Without this pushdown, DMS first passes this data to RDS, which then
interfaces with the sort or aggregation routines. For example, the
following query benefits from this type of optimization:
select workdept, avg(salary) as avg_dept_salary
from employee
group by workdept
Group operations in sorts
When sorting produces
the order that is required for a GROUP BY operation, the optimizer
can perform some or all of the GROUP BY aggregations while doing the
sort. This is advantageous if the number of rows in each group is
large. It is even more advantageous if doing some of the grouping
during the sort reduces or eliminates the need for the sort to spill
to disk.
Aggregation during sorting requires one or more of
the following three stages of aggregation to ensure that proper results
are returned.
- The first stage of aggregation, partial aggregation,
calculates the aggregate values until the sort heap is filled. During
partial aggregation, non-aggregated data is taken in and partial aggregates
are produced. If the sort heap is filled, the rest of the data spills
to disk, including all of the partial aggregations that have been
calculated in the current sort heap. After the sort heap is reset,
new aggregations are started.
- The second stage of aggregation, intermediate aggregation,
takes all of the spilled sort runs and aggregates further on the grouping
keys. The aggregation cannot be completed, because the grouping key
columns are a subset of the distribution key columns. Intermediate
aggregation uses existing partial aggregates to produce new partial
aggregates. This stage does not always occur. It is used for both
intrapartition and interpartition parallelism. In intrapartition parallelism,
the grouping is finished when a global grouping key is available.
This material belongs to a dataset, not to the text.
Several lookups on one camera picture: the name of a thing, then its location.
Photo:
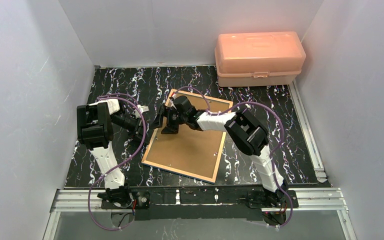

In interpartition parallelism, this occurs when the grouping key is
a subset of the distribution key dividing groups across database partitions,
and thus requires redistribution to complete the aggregation. A similar
case exists in intrapartition parallelism, when each agent finishes
merging its spilled sort runs before reducing to a single agent to
complete the aggregation.
- The last stage of aggregation, final aggregation,
uses all of the partial aggregates and produces final aggregates.
This step always takes place in a GROUP BY operator. Sorting cannot
perform complete aggregation, because it cannot be guaranteed that
the sort will not split. Complete aggregation takes in non-aggregated
data and produces final aggregates. This method of aggregation is
usually used to group data that is already in the correct order.